• **Task item**
In the records that follow, find each line containing "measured" and copy it.

***

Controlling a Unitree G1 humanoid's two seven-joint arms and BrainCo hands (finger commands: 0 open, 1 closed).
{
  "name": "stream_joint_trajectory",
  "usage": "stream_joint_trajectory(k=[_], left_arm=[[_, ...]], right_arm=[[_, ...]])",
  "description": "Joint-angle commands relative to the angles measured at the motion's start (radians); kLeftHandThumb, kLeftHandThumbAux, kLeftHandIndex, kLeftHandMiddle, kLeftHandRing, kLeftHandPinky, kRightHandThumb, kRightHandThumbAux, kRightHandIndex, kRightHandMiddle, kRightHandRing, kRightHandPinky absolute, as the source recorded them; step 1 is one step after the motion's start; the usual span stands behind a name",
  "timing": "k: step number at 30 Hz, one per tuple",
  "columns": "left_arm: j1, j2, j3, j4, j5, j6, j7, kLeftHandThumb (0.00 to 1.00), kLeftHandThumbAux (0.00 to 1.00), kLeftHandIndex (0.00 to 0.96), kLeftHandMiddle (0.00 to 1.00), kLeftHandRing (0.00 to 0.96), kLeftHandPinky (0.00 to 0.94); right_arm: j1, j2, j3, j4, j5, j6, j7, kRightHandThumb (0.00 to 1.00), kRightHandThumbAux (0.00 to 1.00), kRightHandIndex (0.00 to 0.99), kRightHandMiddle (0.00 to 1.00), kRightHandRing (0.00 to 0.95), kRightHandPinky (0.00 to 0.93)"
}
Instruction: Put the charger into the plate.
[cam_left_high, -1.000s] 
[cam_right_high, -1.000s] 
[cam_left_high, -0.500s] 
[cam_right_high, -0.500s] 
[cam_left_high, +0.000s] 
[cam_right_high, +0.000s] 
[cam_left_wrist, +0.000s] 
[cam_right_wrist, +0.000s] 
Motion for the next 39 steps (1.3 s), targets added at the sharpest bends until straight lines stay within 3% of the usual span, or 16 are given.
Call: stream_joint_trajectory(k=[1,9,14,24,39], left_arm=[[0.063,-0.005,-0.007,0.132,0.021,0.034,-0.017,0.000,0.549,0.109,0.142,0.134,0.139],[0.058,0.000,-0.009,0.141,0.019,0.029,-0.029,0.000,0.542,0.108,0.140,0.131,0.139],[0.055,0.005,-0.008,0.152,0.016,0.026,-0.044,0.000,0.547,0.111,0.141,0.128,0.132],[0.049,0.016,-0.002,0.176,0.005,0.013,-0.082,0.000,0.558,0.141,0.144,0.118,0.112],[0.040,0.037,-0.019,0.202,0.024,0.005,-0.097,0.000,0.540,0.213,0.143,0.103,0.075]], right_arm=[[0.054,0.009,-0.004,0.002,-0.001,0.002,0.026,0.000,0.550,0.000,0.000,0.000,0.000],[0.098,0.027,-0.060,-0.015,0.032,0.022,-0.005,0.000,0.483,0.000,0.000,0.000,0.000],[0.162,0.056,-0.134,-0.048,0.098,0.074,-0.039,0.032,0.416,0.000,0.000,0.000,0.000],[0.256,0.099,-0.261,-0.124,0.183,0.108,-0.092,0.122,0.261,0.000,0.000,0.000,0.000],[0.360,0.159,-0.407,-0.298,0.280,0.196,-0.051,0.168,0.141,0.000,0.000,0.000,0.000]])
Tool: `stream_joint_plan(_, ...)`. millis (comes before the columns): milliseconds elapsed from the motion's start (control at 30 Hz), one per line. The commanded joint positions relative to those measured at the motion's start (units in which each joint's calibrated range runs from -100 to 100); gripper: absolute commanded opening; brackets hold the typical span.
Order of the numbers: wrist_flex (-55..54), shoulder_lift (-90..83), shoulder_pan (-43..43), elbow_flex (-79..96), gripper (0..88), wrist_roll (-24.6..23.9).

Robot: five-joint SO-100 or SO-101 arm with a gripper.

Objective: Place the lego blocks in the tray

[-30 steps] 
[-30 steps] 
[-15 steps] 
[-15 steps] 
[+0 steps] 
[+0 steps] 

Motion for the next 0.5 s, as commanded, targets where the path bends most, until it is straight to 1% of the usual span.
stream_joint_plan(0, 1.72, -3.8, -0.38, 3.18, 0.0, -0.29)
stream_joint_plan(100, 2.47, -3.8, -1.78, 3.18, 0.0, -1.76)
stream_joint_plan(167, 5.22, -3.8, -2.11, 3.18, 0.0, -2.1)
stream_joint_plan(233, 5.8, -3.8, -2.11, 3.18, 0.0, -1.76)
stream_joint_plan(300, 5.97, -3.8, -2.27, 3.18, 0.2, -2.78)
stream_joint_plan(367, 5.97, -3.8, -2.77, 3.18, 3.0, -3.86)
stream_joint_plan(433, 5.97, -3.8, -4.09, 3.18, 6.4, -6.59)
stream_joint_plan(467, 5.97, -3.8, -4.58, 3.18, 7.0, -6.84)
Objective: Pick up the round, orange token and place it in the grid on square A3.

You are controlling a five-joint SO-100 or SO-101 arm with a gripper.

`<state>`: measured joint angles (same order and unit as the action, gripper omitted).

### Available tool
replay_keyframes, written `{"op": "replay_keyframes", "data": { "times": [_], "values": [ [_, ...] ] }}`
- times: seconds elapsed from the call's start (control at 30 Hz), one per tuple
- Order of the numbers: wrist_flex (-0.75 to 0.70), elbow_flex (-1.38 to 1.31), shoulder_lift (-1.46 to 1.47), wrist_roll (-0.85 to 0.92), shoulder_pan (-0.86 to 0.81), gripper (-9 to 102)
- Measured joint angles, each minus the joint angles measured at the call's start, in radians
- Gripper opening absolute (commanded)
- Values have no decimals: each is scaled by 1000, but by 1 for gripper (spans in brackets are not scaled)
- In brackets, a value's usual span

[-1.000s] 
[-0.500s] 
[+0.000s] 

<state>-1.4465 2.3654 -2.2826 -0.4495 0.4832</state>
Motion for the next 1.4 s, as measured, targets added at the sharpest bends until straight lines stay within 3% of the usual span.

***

• **Response to the task**
  "description": "Joint-angle commands relative to the angles measured at the motion's start (radians); kLeftHandThumb, kLeftHandThumbAux, kLeftHandIndex, kLeftHandMiddle, kLeftHandRing, kLeftHandPinky, kRightHandThumb, kRightHandThumbAux, kRightHandIndex, kRightHandMiddle, kRightHandRing, kRightHandPinky absolute, as the source recorded them; step 1 is one step after the motion's start; the usual span stands behind a name",
Tool: `stream_joint_plan(_, ...)`. millis (comes before the columns): milliseconds elapsed from the motion's start (control at 30 Hz), one per line. The commanded joint positions relative to those measured at the motion's start (units in which each joint's calibrated range runs from -100 to 100); gripper: absolute commanded opening; brackets hold the typical span.
`<state>`: measured joint angles (same order and unit as the action, gripper omitted).
- Measured joint angles, each minus the joint angles measured at the call's start, in radians
Motion for the next 1.4 s, as measured, targets added at the sharpest bends until straight lines stay within 3% of the usual span.

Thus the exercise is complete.